Action item | For the listing that follows, give again exactly the lines from the one with "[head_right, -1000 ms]" to the one with "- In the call", including both.

Records |
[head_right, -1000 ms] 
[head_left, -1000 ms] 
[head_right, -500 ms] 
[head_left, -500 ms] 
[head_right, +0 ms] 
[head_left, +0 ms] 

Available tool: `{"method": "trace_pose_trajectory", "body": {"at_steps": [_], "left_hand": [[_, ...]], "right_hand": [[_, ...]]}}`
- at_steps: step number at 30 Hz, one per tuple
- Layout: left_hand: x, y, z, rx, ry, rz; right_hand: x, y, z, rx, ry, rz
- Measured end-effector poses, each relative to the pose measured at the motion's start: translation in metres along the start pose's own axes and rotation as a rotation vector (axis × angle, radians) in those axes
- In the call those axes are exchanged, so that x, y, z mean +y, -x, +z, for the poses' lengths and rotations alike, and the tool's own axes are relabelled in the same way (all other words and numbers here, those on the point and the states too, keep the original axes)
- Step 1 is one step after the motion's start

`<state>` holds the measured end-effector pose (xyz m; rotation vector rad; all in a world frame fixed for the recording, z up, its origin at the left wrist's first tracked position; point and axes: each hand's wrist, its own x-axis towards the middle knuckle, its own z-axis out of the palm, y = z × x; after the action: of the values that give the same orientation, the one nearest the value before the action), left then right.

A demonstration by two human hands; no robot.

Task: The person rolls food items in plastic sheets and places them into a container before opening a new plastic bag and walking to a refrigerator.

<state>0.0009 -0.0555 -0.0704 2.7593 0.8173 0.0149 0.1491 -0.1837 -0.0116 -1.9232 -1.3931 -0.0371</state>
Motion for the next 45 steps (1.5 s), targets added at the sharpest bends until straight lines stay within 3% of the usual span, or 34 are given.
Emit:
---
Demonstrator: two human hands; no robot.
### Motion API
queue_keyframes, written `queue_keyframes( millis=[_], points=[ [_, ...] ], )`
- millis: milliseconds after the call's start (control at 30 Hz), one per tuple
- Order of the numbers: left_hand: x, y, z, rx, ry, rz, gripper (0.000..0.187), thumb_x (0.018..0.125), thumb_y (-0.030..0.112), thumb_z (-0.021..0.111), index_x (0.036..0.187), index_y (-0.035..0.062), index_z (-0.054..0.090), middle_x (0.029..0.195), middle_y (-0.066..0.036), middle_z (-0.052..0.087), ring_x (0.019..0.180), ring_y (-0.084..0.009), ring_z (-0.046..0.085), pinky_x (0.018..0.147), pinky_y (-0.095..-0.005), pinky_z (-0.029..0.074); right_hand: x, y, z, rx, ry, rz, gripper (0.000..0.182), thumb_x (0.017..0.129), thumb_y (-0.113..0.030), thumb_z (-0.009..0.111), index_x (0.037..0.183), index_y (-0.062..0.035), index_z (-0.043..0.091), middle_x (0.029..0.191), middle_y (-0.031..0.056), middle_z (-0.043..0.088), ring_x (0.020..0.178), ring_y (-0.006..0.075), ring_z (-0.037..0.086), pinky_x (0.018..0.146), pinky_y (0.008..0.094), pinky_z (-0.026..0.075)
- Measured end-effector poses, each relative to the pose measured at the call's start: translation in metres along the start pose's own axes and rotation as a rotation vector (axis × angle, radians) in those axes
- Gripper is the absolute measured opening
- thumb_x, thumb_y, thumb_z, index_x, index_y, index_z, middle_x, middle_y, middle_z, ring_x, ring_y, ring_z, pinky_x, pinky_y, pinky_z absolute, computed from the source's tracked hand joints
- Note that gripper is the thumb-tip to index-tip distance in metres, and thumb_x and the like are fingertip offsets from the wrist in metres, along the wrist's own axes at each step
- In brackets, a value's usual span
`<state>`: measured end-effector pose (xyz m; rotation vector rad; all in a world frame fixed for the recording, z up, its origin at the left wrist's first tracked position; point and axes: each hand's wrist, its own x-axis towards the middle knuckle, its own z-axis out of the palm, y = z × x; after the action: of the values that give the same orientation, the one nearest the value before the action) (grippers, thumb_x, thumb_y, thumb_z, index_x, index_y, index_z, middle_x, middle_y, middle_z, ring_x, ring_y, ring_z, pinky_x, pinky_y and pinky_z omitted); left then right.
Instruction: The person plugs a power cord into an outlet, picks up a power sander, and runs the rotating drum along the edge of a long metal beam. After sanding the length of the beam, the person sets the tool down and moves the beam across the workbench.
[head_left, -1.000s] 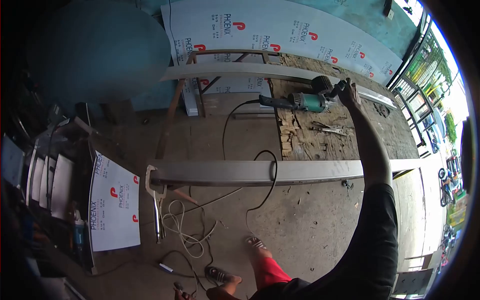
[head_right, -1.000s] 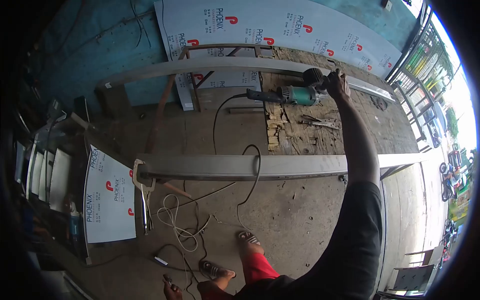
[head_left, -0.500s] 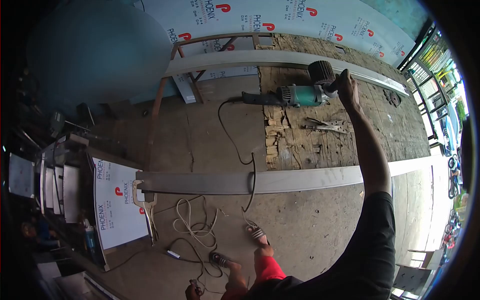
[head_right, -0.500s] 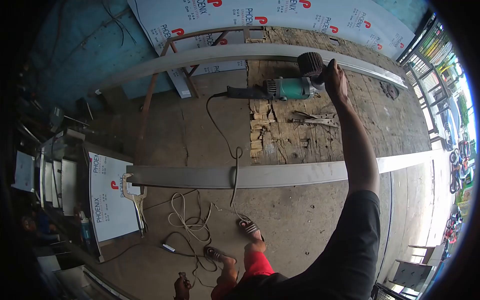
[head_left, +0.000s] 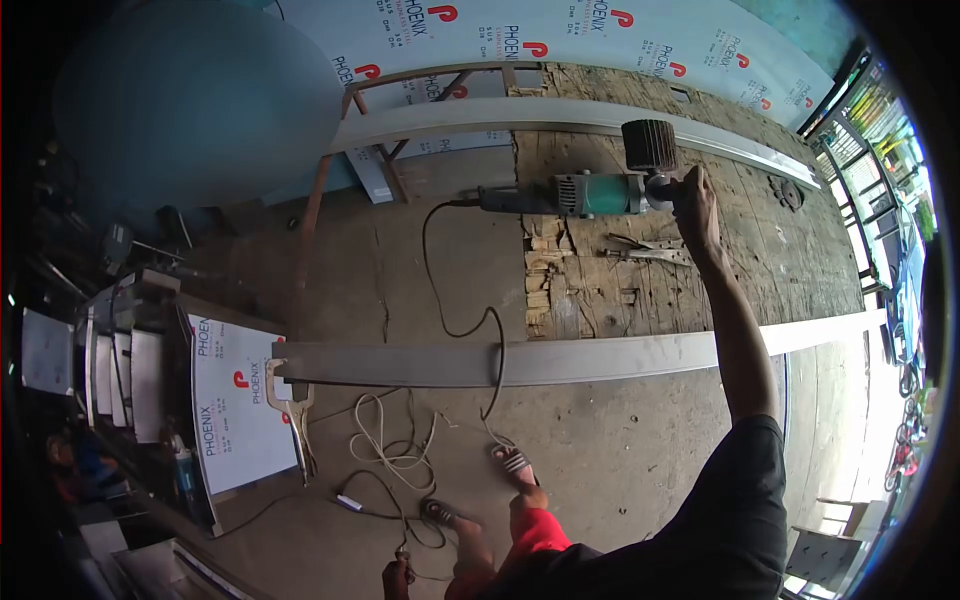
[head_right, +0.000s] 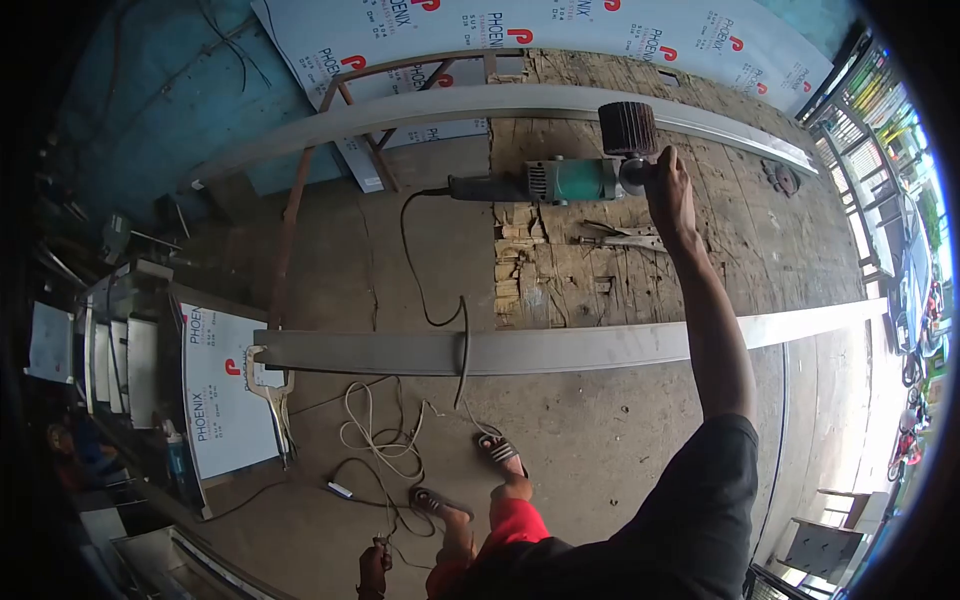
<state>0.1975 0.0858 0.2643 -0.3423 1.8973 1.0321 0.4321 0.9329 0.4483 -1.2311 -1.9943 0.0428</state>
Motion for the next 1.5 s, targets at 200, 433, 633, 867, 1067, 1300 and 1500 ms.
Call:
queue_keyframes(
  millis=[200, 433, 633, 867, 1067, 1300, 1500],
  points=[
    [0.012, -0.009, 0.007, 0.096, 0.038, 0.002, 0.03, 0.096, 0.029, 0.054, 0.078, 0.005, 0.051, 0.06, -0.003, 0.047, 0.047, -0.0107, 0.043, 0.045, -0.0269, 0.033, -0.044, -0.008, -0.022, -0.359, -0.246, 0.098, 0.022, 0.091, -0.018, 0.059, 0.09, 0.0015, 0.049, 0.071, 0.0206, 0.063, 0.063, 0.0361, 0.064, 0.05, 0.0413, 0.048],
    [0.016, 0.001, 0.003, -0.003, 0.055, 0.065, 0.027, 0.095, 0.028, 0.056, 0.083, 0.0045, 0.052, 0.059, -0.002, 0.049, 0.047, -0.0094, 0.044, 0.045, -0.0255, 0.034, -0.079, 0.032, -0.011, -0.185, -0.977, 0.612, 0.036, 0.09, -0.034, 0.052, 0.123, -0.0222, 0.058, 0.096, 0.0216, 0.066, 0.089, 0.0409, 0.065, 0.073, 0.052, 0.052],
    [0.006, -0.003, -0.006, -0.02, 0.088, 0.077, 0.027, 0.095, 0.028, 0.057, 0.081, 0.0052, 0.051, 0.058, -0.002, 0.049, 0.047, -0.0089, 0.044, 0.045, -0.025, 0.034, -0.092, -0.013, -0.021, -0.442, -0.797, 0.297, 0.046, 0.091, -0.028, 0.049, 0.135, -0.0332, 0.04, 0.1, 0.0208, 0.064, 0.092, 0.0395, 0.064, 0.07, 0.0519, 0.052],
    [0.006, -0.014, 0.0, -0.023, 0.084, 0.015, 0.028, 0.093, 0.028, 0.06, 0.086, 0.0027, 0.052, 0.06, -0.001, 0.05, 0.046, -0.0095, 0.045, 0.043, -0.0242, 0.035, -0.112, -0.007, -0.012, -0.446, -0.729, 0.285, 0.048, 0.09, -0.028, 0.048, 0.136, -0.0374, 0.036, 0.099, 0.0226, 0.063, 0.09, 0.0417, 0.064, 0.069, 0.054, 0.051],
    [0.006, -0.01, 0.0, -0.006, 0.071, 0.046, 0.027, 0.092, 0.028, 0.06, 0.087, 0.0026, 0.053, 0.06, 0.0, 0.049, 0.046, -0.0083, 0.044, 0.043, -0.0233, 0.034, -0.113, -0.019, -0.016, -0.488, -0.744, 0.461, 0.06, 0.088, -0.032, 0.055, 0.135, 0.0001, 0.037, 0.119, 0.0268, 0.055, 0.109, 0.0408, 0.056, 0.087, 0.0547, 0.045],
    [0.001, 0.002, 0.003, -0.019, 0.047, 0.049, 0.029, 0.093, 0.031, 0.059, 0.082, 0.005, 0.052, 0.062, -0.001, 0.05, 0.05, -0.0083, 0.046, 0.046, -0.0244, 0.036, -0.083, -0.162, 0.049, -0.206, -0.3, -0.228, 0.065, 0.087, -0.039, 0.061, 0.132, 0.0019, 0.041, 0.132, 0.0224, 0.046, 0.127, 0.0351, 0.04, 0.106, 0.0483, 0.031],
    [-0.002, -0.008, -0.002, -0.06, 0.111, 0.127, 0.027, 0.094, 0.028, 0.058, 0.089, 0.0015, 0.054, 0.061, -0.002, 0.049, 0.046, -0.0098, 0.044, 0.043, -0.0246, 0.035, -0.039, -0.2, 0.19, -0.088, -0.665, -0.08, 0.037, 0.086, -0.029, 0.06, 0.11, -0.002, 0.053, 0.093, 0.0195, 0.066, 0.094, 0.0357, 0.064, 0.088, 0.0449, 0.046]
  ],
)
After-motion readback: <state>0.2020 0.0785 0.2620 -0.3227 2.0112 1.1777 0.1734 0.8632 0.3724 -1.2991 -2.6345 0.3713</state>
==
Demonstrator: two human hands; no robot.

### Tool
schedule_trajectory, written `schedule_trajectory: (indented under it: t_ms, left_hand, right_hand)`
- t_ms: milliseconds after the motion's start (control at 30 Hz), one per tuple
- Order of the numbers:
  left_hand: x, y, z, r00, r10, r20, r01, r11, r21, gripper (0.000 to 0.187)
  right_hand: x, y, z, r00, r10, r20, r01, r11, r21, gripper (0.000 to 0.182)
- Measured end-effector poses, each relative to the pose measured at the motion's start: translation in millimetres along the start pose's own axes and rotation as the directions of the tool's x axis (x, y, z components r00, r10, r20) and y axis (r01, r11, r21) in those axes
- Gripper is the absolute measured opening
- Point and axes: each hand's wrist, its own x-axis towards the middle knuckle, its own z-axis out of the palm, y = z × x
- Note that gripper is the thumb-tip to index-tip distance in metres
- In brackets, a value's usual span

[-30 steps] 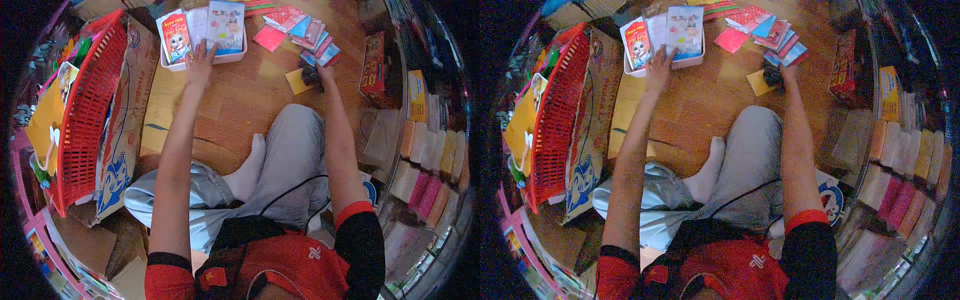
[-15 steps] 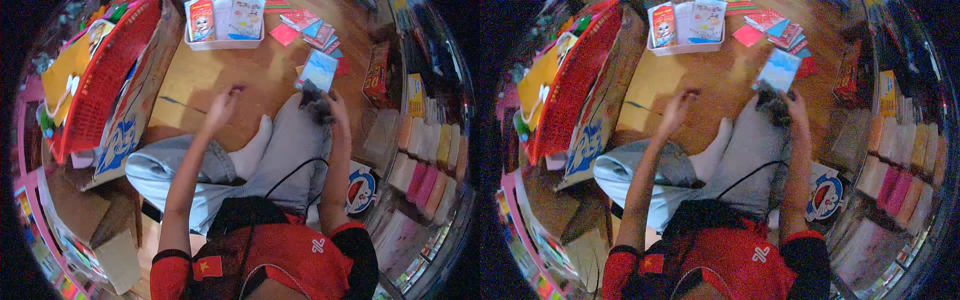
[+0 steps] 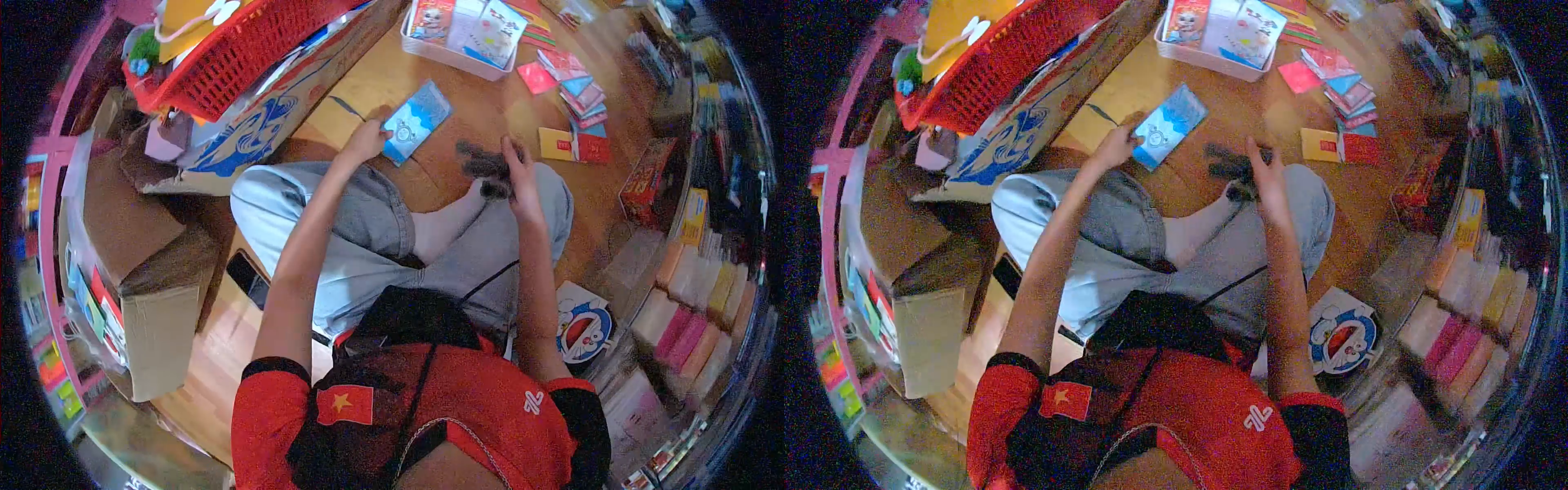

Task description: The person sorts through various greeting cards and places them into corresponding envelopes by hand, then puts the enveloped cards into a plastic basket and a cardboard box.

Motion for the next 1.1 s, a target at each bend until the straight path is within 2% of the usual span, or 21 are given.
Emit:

Result of the task |
[head_right, -1000 ms] 
[head_left, -1000 ms] 
[head_right, -500 ms] 
[head_left, -500 ms] 
[head_right, +0 ms] 
[head_left, +0 ms] 

Available tool: `{"method": "trace_pose_trajectory", "body": {"at_steps": [_], "left_hand": [[_, ...]], "right_hand": [[_, ...]]}}`
- at_steps: step number at 30 Hz, one per tuple
- Layout: left_hand: x, y, z, rx, ry, rz; right_hand: x, y, z, rx, ry, rz
- Measured end-effector poses, each relative to the pose measured at the motion's start: translation in metres along the start pose's own axes and rotation as a rotation vector (axis × angle, radians) in those axes
- In the call those axes are exchanged, so that x, y, z mean +y, -x, +z, for the poses' lengths and rotations alike, and the tool's own axes are relabelled in the same way (all other words and numbers here, those on the point and the states too, keep the original axes)

What came before is the finished answer.